I didn't have that in mind, but I can live with it. Regexp doesn't compare well even with that when you consider error-checking and program maintenance.

It's true that regexp matching is pretty much a binary thing--either it does match or it doesn't. For human generated files, this isn't so good, but my domain of interest is machine-generated files, where I "know" that the pattern will match. If the match fails in this case, I'm happy enough to just detect it and bail, possibly with an error message that says "looks like there's a problem somewhere around char x in line y".

Re maintenance, yeah regexp is pretty terse and ugly. Generally, though, I'd rather deal with a reasonably well-considered 80 char regexp than 100 lines of code that does the same thing.

It's not obvious to me how to make grammar rules pretty in Python, but implementing an SLR parser-generator should be at most a couple of days' work to get something you could live with.

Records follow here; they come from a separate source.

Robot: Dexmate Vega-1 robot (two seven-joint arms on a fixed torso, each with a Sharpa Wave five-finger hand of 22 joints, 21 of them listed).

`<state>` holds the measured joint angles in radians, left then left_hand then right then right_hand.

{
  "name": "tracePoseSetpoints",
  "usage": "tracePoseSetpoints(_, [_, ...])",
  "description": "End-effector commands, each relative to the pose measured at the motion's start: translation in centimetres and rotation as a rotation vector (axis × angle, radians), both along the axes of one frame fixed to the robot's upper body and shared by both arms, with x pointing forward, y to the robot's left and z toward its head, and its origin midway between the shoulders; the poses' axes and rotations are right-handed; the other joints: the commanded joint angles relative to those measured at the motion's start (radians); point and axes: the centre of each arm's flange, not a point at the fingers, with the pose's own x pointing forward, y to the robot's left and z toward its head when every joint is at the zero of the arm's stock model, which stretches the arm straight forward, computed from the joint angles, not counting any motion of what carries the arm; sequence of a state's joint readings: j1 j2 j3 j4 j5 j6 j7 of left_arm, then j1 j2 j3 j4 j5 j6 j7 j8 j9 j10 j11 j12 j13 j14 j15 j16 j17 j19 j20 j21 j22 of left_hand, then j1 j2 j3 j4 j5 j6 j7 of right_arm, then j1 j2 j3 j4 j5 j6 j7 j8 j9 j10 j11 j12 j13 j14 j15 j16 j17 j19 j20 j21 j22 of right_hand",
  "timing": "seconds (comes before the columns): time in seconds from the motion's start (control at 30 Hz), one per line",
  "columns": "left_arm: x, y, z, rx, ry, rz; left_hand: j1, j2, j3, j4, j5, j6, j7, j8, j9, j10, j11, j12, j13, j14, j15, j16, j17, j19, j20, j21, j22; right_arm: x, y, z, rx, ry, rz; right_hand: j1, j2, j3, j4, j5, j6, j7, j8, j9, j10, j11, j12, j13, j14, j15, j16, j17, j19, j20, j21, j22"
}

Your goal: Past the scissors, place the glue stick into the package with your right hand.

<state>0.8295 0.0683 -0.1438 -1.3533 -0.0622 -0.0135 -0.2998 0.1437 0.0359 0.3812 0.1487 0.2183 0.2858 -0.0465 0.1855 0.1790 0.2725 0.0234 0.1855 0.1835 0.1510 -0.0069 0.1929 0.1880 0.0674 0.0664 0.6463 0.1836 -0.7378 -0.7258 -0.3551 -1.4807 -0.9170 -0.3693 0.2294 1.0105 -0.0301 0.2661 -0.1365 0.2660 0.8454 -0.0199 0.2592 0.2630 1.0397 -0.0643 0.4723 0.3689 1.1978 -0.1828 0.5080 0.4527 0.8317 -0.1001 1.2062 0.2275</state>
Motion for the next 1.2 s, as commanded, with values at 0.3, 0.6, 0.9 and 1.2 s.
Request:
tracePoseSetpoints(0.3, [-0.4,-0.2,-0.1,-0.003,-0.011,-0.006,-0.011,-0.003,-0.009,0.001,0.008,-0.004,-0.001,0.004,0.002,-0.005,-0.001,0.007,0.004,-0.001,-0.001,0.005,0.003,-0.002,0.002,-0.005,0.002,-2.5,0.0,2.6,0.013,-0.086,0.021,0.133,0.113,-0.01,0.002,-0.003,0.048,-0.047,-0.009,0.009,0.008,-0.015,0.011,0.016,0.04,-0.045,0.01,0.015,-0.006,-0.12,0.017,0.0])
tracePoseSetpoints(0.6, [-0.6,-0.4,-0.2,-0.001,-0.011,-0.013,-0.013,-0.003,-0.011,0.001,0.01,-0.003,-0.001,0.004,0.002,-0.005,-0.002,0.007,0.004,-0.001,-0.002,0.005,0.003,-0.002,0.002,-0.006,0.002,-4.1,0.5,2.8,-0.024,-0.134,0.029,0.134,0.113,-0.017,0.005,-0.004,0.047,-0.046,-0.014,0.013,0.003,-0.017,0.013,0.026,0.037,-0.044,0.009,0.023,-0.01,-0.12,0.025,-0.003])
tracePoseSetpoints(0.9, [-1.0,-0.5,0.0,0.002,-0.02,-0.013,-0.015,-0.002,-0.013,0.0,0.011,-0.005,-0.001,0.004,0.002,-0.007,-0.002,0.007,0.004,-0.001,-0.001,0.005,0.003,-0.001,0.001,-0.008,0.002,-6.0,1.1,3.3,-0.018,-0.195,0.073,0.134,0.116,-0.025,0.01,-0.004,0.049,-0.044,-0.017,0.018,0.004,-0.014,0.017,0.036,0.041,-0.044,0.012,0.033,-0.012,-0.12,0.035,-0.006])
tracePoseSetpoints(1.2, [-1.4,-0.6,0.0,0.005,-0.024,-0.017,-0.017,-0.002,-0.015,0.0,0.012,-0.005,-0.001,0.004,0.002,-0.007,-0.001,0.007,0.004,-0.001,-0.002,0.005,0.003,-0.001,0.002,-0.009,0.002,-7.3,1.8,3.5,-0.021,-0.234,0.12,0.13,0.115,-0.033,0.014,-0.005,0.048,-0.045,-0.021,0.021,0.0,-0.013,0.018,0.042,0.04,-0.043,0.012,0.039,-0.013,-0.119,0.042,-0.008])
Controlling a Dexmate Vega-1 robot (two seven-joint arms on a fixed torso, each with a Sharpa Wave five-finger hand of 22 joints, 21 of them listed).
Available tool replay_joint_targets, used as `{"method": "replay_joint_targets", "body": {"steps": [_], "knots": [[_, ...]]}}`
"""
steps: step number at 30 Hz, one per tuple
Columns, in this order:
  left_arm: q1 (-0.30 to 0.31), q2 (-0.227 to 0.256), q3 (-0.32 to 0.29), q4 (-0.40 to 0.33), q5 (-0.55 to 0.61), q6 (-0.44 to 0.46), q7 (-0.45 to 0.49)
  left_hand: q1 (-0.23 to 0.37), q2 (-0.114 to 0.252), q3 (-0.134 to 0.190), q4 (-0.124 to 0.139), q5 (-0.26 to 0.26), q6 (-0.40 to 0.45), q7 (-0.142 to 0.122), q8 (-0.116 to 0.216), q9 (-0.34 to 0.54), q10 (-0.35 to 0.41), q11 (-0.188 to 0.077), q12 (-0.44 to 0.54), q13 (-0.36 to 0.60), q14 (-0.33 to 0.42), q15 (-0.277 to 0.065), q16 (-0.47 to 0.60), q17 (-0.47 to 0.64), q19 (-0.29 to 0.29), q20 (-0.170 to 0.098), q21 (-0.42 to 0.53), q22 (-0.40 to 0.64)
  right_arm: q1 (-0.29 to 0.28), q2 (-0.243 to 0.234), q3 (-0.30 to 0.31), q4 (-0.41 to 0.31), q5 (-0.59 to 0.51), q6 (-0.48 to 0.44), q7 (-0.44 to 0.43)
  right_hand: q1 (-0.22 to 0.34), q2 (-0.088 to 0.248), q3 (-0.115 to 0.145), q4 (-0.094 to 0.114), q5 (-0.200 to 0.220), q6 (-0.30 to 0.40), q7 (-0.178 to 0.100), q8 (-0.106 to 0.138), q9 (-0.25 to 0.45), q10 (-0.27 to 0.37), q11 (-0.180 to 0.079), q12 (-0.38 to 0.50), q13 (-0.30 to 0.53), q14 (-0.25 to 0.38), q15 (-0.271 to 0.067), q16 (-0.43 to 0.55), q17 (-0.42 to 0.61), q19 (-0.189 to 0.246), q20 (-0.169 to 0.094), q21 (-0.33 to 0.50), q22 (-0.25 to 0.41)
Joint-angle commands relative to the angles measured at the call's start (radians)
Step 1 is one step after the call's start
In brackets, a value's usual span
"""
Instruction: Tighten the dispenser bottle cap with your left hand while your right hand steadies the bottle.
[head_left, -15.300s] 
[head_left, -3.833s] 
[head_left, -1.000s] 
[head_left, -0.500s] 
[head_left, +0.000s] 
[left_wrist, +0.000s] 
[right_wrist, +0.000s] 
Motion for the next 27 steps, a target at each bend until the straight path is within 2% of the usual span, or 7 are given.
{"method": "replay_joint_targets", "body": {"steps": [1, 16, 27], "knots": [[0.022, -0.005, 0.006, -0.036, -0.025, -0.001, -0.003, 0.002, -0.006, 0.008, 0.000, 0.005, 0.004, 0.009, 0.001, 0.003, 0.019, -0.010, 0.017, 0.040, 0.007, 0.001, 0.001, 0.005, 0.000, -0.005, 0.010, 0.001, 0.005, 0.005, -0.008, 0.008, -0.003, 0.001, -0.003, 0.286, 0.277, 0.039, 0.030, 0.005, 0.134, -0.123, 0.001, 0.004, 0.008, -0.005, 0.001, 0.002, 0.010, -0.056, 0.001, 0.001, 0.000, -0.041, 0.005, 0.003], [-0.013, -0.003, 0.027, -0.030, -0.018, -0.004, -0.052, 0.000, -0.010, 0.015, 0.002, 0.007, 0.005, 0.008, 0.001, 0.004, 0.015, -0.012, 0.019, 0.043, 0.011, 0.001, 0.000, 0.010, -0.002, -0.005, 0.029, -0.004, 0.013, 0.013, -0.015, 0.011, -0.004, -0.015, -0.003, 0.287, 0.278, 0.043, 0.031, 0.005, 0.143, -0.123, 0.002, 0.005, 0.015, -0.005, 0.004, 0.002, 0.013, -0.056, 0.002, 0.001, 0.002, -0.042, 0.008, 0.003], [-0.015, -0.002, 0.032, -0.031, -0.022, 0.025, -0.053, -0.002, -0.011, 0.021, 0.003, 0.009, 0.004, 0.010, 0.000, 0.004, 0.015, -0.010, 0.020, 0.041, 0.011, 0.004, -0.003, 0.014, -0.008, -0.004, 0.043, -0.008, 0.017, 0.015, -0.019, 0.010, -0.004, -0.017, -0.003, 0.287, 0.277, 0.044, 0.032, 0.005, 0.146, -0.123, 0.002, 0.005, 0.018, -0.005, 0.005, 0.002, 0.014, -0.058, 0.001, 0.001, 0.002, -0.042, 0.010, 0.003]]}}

There are several of these packages available and I'm all in favor of their use, particularly for problems of sufficient complexity. These are currently hindered, though, by the fact that none have been elected for inclusion in the standard library.

Furthermore, since we have 're', and it's not going away, I'd really like to fix this repeated match deficiency, one way or another.

I agree it would be useful. I think that a parser generator would be equally useful for this, as easy to learn as regexps are (assuming somebody comes up with a tasteful way to express grammar rules), and more powerful with even a basic implementation.

I will be +1 in favor if someone wants to pursue it.

BTW, do you have a sample implementation for re.structmatch? Fredrik seems to have some doubt about ease of implementation.

Erik Heneryd posted an intriguing Python prototype, which I'm still looking at.

Mike> I agree that, like list comprehensions (for example), it Mike> needs to be applied with good judgement.

I don't see the analogy to list comprehensions.

Just that although list comprehensions are cool, you can still make an unreadable mess with them, as I've found myself doing occasionally. (nesting complex comprehensions four levels deep, etc.)

My objection is that it throws away a lot of structure, and therefore is liable to return the wrong parse, or simply an error with no hint as to where the data is malformed.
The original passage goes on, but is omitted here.